LUKS: Medical illustration is as old as medicine – but just like modern medicine (and surgery) is probably only about 300-400 years old, so is the practice of medical illustration, the deliberate reproduction of a scene, an organ, an operation with the explicit goal to explain and clarify. Before that, there was plenty of medical information in paintings and sculptures – all the way back to the cavemen; but the goal was not to teach, and more to show reality. Codified standards of medical illustration came much later. It first started with anatomic plates – think Vesalius, in the 16th century: The printing press had already been invented, and the early anatomists needed their findings to be shown widely. Then, physiology and surgery became the focus of medical progress, and illustrations changed as well, no longer a static image of a body part, but a narrative (of an operation, for example); that required a new language, too – and modern medical illustration borrows elements of comics, with annotations of motion, action, etc. Most recently, there has been such a glut of (scientific) information that doctors can’t possibly process everything. The visual abstract mentioned above are one way to convert complex information into snippets, with simple and well-chosen symbols or icons, not necessarily true to life – but understandable by all. (Yes, medical illustration continues to evolve, and has clearly not been eliminated with the advent of photography and video. A well-designed line drawing of an operation may be more informative than a youtube video of it – just like the line drawings of IKEA are ideal when assembling their furniture.) 

The most recent developments include a growing diversity in representing the human body. In the past, young white males were the standard model, even for diseases that only occur in older people, for example. Now, we realize we need to represent everyone. In fact, it can even be life-saving. Classic illustrations of skin conditions, including skin cancer, were typically in fair-skinned people; a melanoma looks very different in dark-skinned patients, for example. 
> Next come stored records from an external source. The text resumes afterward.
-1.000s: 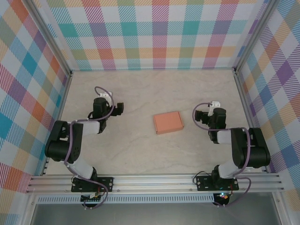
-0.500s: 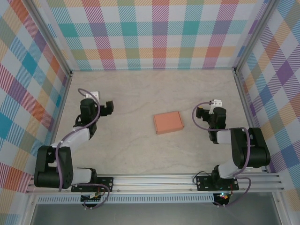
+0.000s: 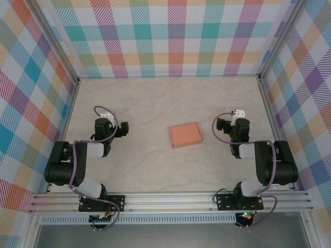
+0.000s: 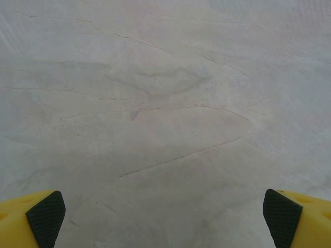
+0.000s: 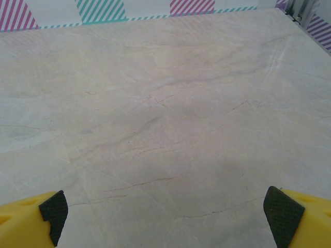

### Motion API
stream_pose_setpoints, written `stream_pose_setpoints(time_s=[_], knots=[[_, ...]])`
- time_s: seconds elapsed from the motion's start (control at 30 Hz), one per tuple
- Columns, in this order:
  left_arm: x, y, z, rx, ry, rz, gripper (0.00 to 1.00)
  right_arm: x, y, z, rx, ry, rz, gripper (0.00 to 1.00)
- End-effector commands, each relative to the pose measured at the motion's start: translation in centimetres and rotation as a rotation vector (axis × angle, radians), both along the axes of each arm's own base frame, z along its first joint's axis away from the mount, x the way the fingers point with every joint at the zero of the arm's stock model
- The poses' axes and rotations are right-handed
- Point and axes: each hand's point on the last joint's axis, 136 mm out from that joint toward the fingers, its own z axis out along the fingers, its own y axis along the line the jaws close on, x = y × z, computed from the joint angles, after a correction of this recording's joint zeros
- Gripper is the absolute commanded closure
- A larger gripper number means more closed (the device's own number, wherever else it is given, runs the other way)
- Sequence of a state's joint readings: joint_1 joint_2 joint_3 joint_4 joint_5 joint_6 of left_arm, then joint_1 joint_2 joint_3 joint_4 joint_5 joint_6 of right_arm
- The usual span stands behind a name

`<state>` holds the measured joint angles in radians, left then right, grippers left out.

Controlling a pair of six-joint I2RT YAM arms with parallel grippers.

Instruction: Fold the paper box

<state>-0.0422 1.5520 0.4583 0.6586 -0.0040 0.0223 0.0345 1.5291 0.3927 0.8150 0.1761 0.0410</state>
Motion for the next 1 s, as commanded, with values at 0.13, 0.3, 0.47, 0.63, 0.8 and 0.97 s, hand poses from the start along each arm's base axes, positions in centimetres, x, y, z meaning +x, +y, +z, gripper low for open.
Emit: stream_pose_setpoints(time_s=[0.13,0.3,0.47,0.63,0.8,0.97], knots=[[0.61,0.61,1.09,0.020,-0.085,0.040,0.00,0.28,0.11,0.85,0.009,-0.035,-0.005,0.00],[0.47,0.21,1.26,0.040,-0.095,0.034,0.00,0.29,0.20,0.81,0.005,-0.032,0.000,0.00],[0.46,0.20,1.32,0.040,-0.097,0.033,0.00,0.30,0.25,0.84,0.006,-0.033,0.002,0.00],[0.46,0.19,1.30,0.038,-0.096,0.032,0.00,0.30,0.21,0.84,0.007,-0.033,0.001,0.00],[0.47,0.21,1.31,0.038,-0.097,0.032,0.00,0.29,0.21,0.82,0.007,-0.032,0.000,0.00],[0.47,0.27,1.28,0.038,-0.095,0.033,0.00,0.39,0.30,0.79,0.005,-0.028,0.007,0.00]])
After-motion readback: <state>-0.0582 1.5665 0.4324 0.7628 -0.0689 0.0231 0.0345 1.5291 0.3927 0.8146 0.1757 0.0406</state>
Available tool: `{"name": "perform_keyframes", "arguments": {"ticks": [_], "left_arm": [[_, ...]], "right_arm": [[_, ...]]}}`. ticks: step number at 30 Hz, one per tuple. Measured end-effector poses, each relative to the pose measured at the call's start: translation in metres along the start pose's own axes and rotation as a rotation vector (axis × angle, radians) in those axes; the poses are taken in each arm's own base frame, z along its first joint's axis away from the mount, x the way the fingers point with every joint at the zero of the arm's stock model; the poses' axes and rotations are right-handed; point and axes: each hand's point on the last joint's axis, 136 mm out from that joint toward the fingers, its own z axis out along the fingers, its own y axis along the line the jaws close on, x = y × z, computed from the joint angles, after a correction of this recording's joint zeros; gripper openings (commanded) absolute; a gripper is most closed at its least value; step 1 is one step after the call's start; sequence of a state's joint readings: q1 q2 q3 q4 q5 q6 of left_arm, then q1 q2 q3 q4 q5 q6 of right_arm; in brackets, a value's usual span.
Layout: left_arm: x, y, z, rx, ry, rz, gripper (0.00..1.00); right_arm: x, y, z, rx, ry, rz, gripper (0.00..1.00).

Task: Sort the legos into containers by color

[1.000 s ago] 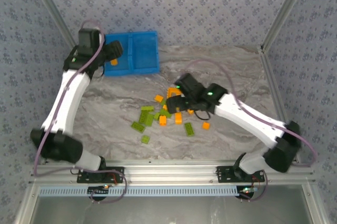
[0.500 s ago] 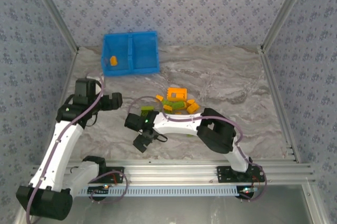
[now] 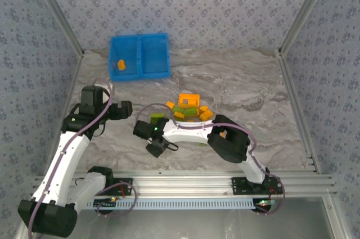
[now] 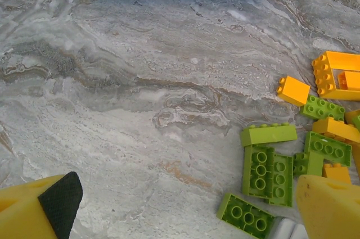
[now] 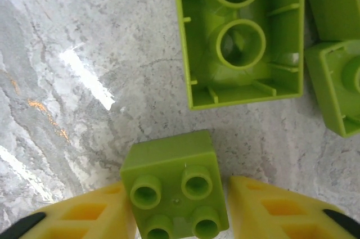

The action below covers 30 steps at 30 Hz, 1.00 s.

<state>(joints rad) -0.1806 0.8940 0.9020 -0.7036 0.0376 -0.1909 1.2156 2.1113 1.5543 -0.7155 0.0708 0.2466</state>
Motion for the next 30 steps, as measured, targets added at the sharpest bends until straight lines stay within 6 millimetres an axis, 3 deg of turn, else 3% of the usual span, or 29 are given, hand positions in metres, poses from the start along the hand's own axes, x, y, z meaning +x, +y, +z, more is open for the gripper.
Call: {"name": "perform_keyframes", "arguments": {"ticks": [2,7,12,15,18,21,23,25,30], "left_arm": [[0.0,0.0,0.0,0.0,0.0,0.0,0.99],[0.002,0.0,0.005,-0.001,0.02,-0.003,0.99],[0.003,-0.002,0.006,0.015,0.027,-0.003,0.99],[0.002,-0.007,0.005,0.039,0.023,-0.002,0.99],[-0.003,-0.016,-0.001,0.093,-0.01,0.002,0.99],[-0.01,-0.027,-0.011,0.159,-0.063,0.016,0.99],[-0.014,-0.032,-0.019,0.19,-0.099,0.023,0.99],[-0.016,-0.034,-0.024,0.204,-0.12,0.027,0.99],[-0.015,-0.035,-0.025,0.206,-0.121,0.027,0.99]], "right_arm": [[-0.001,0.0,-0.001,0.0,-0.003,0.001,0.32],[-0.006,0.002,-0.015,-0.016,-0.037,0.003,0.32],[-0.03,-0.013,-0.082,-0.036,-0.193,0.041,0.32],[-0.058,-0.049,-0.138,-0.039,-0.346,0.127,0.32],[-0.101,-0.103,-0.188,-0.016,-0.514,0.237,0.32],[-0.146,-0.158,-0.217,0.03,-0.637,0.328,0.31],[-0.177,-0.19,-0.224,0.051,-0.697,0.373,0.31],[-0.207,-0.219,-0.216,0.062,-0.737,0.411,0.31],[-0.246,-0.265,-0.156,0.072,-0.747,0.475,0.32]]}}
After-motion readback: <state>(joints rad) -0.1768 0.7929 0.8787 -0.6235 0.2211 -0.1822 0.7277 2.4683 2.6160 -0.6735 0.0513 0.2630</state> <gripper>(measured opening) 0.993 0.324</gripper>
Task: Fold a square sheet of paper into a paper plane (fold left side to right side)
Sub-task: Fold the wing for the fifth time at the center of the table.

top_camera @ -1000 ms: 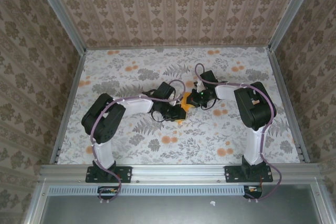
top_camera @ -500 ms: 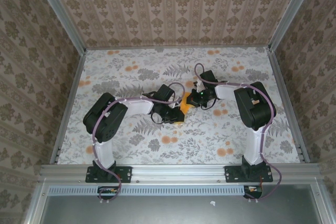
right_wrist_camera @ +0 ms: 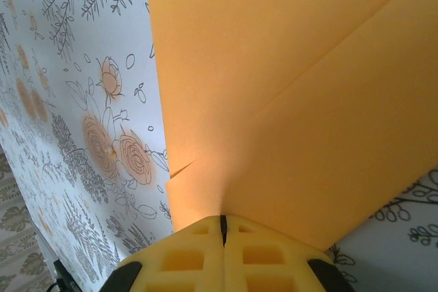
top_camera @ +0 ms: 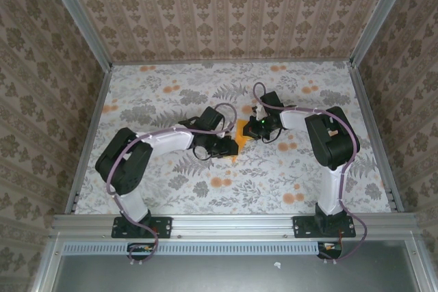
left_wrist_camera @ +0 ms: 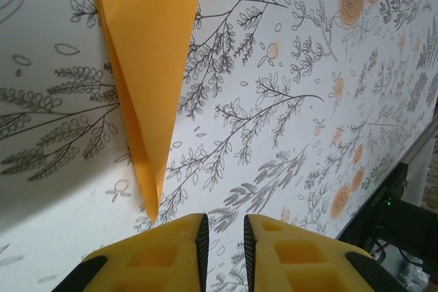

Finally – even when classic paintings ‘happen’ to show a medical condition, without being meant as a true medical illustration, they can be a useful teaching tool. For example, smallpox was eradicated worldwide several decades ago – no doctor has ever seen a patient with the disease – but some classic paintings show the very typical appearance of the disease – and that could be helpful if, heaven forbid, there was an outbreak of the disease, either from a remaining strain from a lab, or from a similar form of the disease – like monkey pox? 

Elizabeth Graham is a PBN contributing writer.